**Task statement:**
Transcribe each entry shown below with no difference from the original.

**Input records:**
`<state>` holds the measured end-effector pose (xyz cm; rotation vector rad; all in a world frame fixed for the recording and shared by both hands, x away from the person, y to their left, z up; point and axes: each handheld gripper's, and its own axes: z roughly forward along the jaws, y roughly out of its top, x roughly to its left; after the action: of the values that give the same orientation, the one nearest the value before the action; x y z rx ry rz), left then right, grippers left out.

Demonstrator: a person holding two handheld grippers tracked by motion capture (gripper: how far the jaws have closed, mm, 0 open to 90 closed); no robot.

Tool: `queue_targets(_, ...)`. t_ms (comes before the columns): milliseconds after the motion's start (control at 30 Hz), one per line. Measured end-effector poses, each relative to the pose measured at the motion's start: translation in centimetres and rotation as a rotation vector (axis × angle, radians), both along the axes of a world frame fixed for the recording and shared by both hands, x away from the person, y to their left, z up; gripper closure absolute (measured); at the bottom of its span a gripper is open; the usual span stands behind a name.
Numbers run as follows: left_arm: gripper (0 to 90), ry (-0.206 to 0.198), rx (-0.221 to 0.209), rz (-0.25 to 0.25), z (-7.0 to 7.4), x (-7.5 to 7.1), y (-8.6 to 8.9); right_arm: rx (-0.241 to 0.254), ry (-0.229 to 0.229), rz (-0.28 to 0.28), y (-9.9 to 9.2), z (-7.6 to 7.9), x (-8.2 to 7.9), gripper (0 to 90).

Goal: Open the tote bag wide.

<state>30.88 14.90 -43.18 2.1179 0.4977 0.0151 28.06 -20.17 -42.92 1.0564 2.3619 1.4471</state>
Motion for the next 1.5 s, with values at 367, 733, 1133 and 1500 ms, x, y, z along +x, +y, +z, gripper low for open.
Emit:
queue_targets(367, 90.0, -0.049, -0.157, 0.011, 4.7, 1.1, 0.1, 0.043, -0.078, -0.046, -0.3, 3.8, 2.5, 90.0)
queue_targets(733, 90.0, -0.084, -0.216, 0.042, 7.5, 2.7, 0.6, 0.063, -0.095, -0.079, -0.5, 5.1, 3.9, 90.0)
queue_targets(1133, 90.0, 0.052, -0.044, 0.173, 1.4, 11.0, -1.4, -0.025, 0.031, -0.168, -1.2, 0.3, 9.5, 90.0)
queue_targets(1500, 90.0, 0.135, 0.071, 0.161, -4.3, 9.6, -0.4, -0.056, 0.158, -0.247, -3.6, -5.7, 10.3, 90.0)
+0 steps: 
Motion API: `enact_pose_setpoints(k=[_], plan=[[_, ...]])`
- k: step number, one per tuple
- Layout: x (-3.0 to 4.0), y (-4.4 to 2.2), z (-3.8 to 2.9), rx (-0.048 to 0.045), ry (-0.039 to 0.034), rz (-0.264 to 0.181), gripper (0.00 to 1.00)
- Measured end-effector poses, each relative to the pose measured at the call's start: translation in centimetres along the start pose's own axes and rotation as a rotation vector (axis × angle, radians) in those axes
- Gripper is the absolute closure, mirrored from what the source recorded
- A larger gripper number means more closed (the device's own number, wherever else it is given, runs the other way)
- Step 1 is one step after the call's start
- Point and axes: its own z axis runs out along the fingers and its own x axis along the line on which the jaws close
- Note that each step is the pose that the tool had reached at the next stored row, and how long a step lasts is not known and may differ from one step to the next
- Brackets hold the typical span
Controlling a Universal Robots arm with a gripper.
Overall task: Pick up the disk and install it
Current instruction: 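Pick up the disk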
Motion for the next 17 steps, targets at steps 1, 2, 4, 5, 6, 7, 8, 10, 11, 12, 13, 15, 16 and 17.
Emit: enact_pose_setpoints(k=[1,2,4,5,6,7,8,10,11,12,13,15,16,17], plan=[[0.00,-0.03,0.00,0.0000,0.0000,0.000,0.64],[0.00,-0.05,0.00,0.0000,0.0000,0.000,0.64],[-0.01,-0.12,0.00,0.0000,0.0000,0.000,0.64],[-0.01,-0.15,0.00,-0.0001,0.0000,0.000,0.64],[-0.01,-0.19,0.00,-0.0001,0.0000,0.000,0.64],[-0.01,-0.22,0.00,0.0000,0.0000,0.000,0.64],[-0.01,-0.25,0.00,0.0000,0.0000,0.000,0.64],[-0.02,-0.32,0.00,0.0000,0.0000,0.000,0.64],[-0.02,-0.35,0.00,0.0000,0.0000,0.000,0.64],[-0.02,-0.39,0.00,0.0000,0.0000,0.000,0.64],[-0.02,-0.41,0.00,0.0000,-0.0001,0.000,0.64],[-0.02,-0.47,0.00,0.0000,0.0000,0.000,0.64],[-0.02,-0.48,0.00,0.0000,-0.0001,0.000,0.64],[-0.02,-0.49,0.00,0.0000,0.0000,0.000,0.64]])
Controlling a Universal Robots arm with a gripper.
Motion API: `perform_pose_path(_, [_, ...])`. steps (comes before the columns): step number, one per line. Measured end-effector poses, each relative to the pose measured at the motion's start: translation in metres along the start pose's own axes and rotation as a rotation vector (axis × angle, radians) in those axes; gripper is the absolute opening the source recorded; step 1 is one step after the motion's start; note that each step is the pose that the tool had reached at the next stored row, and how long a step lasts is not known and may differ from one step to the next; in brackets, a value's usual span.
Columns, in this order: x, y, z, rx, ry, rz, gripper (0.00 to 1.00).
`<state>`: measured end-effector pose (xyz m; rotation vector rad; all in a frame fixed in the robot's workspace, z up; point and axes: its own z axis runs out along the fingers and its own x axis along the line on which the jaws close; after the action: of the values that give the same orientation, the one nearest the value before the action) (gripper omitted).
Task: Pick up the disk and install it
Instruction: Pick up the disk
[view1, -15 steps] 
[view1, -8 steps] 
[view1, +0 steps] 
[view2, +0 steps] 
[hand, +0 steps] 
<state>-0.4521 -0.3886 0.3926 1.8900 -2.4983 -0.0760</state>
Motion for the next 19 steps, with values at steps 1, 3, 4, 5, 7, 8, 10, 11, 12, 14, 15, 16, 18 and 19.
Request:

**Task result:**
`<state>` holds the measured end-effector pose (xyz cm; rotation vector rad; all in a world frame fixed for the recording and shared by both hands, x away from the person, y to their left, z up; point and axes: each handheld gripper's, and its own axes: z roughly forward along the jaws, y roughly out of its top, x roughly to its left; after the action: of the values that give the same orientation, the one nearest the value before the action; x y z rx ry rz), left then right, grippers left out.

Demonstrator: a person holding two handheld grippers tracked by motion capture (gripper: how far the jaws have closed, mm, 0 open to 90 closed); no robot.

Tool: `queue_targets(_, ...)`. t_ms (comes before the columns): milliseconds after the motion's start (control at 30 Hz), one per line. Measured end-effector poses, each relative to the pose measured at the motion's start: translation in centimetres and rotation as a rotation vector (axis × angle, radians), both along the axes of a world frame fixed for the recording and shared by both hands, x away from the person, y to their left, z up; gripper closure absolute (measured); at the bottom of its span a gripper is open; the usual span stands behind a name.
Numbers run as follows: left_arm: gripper (0 to 90), ry (-0.206 to 0.198), rx (-0.221 to 0.209), rz (-0.25 to 0.25), z (-7.0 to 7.4), x (-7.5 to 7.1), y (-8.6 to 8.9); right_arm: rx (-0.241 to 0.254), ry (-0.229 to 0.229), rz (-0.28 to 0.28), y (-9.9 to 9.2), z (-7.6 to 7.9), x (-8.2 to 7.9), gripper (0 to 90).

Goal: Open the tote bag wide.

<state>30.88 14.90 -43.18 2.1179 0.4977 0.0151 28.06 -20.17 -42.92 1.0564 2.3619 1.4471</state>
Motion for the next 1.5 s, with values at 367, 733, 1133 and 1500 ms, x, y, z along +x, +y, +z, gripper low for open.
Emit:
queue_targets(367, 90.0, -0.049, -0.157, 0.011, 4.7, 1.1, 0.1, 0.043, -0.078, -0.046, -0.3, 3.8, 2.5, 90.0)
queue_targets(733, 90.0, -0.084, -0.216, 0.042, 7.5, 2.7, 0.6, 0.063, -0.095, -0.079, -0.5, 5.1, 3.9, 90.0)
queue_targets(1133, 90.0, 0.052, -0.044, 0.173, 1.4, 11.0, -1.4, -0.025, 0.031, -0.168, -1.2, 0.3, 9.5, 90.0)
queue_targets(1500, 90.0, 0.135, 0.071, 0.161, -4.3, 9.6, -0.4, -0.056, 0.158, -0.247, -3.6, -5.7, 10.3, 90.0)
+0 steps: 
Motion API: `enact_pose_setpoints(k=[_], plan=[[_, ...]])`
- k: step number, one per tuple
- Layout: x (-3.0 to 4.0), y (-4.4 to 2.2), z (-3.8 to 2.9), rx (-0.048 to 0.045), ry (-0.039 to 0.034), rz (-0.264 to 0.181), gripper (0.00 to 1.00)
- Measured end-effector poses, each relative to the pose measured at the call's start: translation in centimetres along the start pose's own axes and rotation as a rotation vector (axis × angle, radians) in those axes
- Gripper is the absolute closure, mirrored from what the source recorded
- A larger gripper number means more closed (the device's own number, wherever else it is given, runs the other way)
- Step 1 is one step after the call's start
- Point and axes: its own z axis runs out along the fingers and its own x axis along the line on which the jaws close
- Note that each step is the pose that the tool had reached at the next stored row, and how long a step lasts is not known and may differ from one step to the next
- Brackets hold the typical span
Controlling a Universal Robots arm with a gripper.
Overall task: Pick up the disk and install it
Current instruction: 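Pick up the disk
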Motion for the next 17 steps, targets at steps 1, 2, 4, 5, 6, 7, 8, 10, 11, 12, 13, 15, 16 and 17.
Emit: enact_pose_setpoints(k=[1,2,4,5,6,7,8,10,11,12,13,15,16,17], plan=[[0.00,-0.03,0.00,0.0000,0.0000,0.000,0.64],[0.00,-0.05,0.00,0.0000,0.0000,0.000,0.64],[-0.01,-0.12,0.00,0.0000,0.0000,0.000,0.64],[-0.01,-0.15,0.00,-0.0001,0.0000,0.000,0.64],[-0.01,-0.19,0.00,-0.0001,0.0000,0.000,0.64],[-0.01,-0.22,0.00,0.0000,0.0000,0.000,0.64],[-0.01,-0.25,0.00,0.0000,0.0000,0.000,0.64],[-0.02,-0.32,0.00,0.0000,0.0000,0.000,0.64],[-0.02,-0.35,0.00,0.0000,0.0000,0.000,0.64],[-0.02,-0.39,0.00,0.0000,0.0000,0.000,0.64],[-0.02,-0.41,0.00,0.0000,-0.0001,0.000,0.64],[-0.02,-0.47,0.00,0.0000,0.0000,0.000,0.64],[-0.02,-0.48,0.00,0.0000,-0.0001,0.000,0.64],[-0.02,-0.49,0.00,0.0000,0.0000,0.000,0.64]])
Controlling a Universal Robots arm with a gripper.
Motion API: `perform_pose_path(_, [_, ...])`. steps (comes before the columns): step number, one per line. Measured end-effector poses, each relative to the pose measured at the motion's start: translation in metres along the start pose's own axes and rotation as a rotation vector (axis × angle, radians) in those axes; gripper is the absolute opening the source recorded; step 1 is one step after the motion's start; note that each step is the pose that the tool had reached at the next stored row, and how long a step lasts is not known and may differ from one step to the next; in brackets, a value's usual span.
Columns, in this order: x, y, z, rx, ry, rz, gripper (0.00 to 1.00).
`<state>`: measured end-effector pose (xyz m; rotation vector rad; all in a frame fixed in the robot's workspace, z up; point and axes: its own z axis runs out along the fingers and its own x axis along the line on which the jaws close; after the action: of the values that give the same orientation, the one nearest the value before the action) (gripper omitted).
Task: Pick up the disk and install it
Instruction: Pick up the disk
[view1, -15 steps] 
[view1, -8 steps] 
[view1, +0 steps] 
[view2, +0 steps] 
[hand, +0 steps] 
<state>-0.4521 -0.3886 0.3926 1.8900 -2.4983 -0.0760</state>
Motion for the next 19 steps, with values at steps 1, 3, 4, 5, 7, 8, 10, 11, 12, 14, 15, 16, 18 and 19.
Request:

Nothing else is needed to complete the exercise.